- [Work to complete]: Your task is to copy every line below that contains the word "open".

Dataset excerpt below:

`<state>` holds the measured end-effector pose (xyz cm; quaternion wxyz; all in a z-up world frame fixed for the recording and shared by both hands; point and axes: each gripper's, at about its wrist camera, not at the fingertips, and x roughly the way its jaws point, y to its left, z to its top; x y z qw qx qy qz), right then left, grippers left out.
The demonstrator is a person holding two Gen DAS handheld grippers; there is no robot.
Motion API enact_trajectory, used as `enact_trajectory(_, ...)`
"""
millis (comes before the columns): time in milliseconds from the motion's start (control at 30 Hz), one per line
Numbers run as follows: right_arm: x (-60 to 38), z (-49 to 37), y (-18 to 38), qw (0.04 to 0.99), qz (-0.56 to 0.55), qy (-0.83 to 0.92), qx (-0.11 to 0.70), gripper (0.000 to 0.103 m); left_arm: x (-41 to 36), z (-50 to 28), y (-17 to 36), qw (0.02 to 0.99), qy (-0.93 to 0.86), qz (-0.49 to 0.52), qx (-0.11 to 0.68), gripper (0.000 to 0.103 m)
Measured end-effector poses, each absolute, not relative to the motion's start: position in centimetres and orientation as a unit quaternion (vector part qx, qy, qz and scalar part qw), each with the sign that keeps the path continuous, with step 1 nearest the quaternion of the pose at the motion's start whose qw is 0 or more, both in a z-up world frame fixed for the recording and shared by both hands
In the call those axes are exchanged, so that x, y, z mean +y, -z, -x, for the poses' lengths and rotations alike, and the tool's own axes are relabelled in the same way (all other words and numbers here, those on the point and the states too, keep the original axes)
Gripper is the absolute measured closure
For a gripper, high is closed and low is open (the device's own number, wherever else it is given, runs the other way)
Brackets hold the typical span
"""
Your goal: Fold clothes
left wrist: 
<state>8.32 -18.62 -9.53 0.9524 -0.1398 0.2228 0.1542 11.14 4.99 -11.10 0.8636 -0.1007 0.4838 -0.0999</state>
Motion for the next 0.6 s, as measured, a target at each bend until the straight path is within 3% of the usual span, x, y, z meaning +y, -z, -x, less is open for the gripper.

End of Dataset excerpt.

- [Exercise response]:
For a gripper, high is closed and low is open (the device's own number, wherever else it is given, runs the other way)
Motion for the next 0.6 s, as measured, a target at each bend until the straight path is within 3% of the usual span, x, y, z meaning +y, -z, -x, less is open for the gripper.

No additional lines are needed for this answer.